In this paper, we have presented a method to locally add quadrature points to the collocation solution in regions with high uncertainty, allowing a transition from non-intrusive to intrusive methods. Refining the quadrature set requires choosing resulting degrees of freedom, which are described by the kernel of the moment constraint. Using this kernel as basis functions for our solution led to an efficient way of choosing the added degrees of freedom. It turned out that the choice of these parameters is crucial. By choosing the parameters such that the \(L^2\) norm of the solution is minimized, we added characteristics which contradict analytic findings of hyperbolic equations. The resulting Stochastic Galerkin solution showed bad approximation results such as oscillations and violations of the maximum principle. Nice approximation results which fulfill the maximum principle were achieved by the quadrature-based closure (QBC) method, which uses the degrees of freedom to minimize the total variation. Adaptive refinement of the quadrature set allows switching between non-intrusive and the derived intrusive QBC method. The adaptive QBC yields an efficient computation of moments and reconstructions, which closely agree with the standard QBC results.

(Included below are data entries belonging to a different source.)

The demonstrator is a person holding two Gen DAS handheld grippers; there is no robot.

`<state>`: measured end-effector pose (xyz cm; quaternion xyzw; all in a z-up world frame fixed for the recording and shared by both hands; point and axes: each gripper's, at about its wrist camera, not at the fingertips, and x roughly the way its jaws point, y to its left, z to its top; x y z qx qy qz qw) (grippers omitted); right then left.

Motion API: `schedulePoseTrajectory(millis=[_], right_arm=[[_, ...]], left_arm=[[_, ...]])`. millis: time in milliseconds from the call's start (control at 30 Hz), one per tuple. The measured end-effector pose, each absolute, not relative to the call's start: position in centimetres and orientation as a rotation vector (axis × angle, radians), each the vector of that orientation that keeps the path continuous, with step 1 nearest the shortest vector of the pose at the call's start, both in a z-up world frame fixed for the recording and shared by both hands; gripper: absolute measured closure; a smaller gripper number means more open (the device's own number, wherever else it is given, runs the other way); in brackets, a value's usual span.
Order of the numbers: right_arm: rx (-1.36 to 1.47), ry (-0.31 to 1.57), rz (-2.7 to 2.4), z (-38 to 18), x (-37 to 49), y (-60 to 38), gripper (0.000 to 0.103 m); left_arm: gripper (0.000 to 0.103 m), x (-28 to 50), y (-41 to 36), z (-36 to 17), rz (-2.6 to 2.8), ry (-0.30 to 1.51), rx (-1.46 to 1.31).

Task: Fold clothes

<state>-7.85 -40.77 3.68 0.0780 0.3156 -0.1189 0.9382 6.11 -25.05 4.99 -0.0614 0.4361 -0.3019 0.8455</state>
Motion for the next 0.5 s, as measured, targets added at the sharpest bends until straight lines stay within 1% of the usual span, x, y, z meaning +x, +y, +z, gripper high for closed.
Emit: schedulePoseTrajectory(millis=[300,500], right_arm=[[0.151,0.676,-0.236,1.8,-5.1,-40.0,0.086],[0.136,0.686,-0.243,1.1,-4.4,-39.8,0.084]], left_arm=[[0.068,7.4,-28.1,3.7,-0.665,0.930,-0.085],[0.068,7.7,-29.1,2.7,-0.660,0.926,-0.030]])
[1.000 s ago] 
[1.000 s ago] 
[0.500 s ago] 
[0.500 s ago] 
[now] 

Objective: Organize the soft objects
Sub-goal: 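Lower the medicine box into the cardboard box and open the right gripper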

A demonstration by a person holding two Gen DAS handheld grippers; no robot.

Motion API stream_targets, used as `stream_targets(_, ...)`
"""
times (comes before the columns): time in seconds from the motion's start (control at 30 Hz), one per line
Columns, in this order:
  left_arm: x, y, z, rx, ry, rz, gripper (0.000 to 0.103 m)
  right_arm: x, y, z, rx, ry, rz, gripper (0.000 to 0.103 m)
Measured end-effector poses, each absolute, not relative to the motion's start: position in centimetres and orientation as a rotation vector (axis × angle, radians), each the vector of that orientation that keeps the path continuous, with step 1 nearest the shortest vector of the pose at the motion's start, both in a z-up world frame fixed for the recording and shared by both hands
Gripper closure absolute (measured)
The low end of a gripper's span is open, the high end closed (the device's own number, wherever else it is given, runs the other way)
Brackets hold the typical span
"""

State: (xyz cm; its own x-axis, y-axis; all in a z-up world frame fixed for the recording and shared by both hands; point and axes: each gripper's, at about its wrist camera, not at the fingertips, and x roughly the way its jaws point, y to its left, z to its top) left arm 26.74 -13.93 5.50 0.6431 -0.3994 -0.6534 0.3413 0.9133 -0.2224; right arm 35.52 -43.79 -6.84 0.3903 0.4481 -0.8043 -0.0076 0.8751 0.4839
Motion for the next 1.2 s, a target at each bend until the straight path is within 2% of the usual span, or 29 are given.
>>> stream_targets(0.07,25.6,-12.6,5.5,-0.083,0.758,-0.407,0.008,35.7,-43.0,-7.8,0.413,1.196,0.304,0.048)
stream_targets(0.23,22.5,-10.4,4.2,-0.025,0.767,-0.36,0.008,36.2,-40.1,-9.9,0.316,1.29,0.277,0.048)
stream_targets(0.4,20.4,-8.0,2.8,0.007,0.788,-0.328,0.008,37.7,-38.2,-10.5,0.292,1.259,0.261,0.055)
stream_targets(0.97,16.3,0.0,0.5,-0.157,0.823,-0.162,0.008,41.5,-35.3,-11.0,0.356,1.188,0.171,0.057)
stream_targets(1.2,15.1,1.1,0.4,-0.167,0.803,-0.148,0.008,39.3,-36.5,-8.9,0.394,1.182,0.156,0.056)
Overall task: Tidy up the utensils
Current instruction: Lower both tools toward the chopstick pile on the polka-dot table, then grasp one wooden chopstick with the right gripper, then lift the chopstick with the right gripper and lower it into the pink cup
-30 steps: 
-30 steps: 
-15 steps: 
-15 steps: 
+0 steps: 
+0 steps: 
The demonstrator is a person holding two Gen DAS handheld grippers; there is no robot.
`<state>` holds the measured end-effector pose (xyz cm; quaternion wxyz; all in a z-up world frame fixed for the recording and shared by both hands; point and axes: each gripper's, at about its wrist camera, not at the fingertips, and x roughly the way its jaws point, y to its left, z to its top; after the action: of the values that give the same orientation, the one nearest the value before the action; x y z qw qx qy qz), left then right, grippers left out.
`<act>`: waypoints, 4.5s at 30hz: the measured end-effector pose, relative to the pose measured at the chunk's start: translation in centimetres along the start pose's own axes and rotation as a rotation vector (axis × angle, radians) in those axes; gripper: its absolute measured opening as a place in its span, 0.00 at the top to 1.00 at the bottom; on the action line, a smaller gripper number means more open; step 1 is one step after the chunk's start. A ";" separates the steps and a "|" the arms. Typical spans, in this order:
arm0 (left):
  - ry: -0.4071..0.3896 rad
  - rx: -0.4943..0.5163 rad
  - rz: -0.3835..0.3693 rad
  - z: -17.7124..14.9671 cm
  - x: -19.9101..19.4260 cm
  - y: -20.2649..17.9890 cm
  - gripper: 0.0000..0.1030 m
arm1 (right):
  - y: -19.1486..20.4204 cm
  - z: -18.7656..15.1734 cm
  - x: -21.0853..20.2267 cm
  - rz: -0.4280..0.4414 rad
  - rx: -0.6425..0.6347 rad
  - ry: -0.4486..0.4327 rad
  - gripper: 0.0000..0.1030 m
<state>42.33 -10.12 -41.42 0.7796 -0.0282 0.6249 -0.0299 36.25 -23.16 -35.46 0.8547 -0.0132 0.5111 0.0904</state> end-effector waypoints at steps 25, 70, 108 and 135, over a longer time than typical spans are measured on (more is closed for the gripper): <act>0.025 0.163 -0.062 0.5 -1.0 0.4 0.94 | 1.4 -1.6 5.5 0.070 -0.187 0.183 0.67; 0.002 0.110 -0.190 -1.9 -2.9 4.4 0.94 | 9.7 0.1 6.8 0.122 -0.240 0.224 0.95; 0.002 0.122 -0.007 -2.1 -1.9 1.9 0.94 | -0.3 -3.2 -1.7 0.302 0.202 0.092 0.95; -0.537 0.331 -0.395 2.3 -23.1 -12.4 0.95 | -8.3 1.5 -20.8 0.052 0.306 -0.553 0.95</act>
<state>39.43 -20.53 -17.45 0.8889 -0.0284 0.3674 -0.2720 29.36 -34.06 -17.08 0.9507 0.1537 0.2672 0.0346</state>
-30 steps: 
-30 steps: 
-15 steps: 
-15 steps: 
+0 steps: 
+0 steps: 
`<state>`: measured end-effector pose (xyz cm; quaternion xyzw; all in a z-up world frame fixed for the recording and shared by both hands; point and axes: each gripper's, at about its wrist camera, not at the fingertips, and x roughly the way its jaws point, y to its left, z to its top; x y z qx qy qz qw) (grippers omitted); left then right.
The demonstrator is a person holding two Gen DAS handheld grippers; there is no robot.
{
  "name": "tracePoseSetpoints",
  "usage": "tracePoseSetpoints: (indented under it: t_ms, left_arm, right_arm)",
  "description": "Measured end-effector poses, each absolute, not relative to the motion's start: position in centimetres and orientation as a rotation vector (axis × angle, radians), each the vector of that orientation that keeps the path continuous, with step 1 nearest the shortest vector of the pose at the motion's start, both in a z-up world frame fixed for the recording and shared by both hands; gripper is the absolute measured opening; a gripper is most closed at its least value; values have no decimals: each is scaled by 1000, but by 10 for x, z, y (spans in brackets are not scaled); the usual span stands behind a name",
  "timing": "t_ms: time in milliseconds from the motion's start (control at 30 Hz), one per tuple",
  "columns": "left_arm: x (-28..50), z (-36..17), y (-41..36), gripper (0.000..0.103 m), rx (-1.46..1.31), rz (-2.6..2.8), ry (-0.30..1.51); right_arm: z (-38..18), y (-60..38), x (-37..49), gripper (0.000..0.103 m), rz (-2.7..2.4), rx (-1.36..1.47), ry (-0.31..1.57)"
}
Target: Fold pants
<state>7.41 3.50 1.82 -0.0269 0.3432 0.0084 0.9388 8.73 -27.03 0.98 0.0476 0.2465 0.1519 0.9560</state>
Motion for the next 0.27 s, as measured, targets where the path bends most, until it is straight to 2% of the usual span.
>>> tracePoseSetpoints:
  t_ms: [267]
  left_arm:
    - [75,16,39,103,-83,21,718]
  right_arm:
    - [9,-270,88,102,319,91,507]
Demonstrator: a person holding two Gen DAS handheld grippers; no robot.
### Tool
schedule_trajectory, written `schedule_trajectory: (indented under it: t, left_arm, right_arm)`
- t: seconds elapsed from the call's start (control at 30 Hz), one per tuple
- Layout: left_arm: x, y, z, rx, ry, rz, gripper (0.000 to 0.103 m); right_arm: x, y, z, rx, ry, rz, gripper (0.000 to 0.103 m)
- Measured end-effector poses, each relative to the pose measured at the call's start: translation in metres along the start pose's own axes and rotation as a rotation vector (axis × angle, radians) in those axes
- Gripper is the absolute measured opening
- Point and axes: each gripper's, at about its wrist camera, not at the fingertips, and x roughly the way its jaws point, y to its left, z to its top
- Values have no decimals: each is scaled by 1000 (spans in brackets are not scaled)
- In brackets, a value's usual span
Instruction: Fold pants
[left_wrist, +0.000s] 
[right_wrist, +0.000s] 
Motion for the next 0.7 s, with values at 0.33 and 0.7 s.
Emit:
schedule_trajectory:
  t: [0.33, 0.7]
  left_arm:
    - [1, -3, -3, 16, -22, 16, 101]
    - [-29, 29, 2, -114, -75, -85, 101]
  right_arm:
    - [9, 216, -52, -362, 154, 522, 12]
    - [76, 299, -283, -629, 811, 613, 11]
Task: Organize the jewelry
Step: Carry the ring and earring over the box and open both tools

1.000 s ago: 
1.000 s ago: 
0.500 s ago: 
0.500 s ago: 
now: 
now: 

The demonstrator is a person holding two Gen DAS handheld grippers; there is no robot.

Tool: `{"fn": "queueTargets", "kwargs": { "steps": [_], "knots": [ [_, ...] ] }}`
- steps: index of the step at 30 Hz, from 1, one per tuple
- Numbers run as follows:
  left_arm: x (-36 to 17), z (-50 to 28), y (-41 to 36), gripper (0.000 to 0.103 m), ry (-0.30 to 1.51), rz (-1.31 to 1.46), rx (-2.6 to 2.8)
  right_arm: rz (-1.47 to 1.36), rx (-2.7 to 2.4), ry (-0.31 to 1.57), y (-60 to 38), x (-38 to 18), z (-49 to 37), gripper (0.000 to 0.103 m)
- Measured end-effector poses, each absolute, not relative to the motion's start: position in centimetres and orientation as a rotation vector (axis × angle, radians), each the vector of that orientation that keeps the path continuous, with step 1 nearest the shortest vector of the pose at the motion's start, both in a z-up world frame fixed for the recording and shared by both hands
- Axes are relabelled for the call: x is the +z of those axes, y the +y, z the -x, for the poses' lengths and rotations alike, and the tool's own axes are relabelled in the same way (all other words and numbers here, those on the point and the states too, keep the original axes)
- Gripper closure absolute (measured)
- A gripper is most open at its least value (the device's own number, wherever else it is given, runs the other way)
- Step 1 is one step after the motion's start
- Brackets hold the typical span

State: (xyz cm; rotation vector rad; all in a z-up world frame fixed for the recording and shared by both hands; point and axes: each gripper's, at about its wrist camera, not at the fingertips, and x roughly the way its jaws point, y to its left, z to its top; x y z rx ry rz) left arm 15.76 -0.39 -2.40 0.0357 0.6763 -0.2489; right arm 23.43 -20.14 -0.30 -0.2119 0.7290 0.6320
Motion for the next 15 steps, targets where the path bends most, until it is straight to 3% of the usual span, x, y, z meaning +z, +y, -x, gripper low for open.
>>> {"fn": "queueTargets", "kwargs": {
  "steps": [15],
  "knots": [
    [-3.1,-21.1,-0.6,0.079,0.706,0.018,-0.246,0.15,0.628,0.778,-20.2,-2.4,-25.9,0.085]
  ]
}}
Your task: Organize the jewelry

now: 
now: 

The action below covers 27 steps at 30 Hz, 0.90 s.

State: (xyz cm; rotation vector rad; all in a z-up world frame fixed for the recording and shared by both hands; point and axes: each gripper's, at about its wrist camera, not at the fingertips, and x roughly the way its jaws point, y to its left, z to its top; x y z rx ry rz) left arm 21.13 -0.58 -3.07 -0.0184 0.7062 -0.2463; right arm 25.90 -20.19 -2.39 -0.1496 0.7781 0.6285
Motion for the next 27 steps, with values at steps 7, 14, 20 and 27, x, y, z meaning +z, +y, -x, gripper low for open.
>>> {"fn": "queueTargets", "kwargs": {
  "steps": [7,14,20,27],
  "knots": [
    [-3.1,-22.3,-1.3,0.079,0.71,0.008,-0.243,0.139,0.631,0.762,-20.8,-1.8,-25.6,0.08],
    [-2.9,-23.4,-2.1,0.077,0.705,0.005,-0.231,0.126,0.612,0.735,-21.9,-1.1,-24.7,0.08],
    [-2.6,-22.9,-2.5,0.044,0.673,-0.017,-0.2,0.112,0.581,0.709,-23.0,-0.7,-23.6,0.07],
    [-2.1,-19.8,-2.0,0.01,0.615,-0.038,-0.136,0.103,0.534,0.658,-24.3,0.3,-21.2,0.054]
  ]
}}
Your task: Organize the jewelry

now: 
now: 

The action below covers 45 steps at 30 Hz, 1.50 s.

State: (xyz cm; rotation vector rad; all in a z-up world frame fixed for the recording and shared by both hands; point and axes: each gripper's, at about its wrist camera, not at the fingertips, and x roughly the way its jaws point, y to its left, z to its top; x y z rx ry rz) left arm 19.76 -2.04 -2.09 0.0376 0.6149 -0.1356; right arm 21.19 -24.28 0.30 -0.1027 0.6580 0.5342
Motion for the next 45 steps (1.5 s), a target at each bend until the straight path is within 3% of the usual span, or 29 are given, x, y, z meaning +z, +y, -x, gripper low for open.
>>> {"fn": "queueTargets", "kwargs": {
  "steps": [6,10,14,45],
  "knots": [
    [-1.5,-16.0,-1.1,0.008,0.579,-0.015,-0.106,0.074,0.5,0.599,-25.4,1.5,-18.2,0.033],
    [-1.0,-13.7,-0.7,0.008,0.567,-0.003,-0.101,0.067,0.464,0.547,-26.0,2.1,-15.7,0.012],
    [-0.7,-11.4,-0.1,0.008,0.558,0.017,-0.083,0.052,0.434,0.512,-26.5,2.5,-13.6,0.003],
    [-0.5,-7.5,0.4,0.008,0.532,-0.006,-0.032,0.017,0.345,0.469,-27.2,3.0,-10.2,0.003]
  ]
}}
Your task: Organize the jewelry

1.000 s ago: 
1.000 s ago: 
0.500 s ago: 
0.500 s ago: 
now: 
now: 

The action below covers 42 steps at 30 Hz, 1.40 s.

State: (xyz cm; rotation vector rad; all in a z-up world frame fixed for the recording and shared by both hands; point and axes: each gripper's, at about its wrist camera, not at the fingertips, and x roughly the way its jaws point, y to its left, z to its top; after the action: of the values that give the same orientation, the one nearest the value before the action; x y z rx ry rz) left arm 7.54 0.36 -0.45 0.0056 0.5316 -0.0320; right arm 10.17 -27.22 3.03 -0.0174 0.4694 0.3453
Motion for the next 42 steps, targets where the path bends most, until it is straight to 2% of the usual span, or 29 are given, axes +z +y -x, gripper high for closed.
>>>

In future work, we plan to use the presented refinement strategy solely on collocation methods. Refining the quadrature set by a reconstruction allows adding collocation points without having to recalculate the entire solution. Furthermore, we wish to investigate different functions indicating high uncertainty such as shock indicators to refine the solution. Additionally, more than one refinement levels should be added. To avoid having to introduce new transition and interface cells especially for high-order spatial discretizations, one should use a DG implementation or nested quadrature grids. In addition to that, the refinement strategy should be tested on sparse quadrature grids for high-dimensional problems.